Provide only the number of lines below that hold "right".
╭─ Supplied data
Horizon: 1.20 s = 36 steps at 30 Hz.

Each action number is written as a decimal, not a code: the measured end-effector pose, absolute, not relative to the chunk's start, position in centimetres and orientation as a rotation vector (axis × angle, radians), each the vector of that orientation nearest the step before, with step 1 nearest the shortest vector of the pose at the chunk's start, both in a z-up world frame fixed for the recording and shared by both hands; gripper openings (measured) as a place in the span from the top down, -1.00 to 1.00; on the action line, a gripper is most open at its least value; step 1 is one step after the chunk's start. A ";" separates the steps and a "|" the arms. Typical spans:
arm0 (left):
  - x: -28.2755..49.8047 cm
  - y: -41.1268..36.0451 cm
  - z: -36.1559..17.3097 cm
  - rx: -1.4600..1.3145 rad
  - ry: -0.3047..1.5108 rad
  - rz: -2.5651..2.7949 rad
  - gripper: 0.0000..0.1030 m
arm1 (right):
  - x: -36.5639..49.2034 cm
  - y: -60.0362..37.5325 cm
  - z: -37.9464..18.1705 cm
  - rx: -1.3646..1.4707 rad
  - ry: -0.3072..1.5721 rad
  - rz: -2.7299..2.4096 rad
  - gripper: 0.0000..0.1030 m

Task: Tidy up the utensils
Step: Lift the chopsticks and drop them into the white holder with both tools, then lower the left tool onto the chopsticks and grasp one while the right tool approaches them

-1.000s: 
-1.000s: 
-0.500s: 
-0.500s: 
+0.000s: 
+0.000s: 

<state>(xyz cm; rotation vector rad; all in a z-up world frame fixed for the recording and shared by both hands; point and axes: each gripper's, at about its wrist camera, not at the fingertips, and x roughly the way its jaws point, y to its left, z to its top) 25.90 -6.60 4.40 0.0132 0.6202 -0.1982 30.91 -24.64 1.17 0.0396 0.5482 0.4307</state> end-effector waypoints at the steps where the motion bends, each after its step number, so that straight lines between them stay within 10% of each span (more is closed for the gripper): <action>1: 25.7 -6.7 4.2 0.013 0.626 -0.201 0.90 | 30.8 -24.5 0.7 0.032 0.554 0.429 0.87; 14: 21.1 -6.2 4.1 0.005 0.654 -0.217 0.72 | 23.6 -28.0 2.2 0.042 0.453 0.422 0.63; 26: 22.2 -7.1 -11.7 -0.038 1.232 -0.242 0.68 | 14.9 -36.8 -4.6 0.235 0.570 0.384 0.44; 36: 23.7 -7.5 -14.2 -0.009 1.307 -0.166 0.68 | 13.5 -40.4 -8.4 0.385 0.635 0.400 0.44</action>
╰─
- Exercise result:
2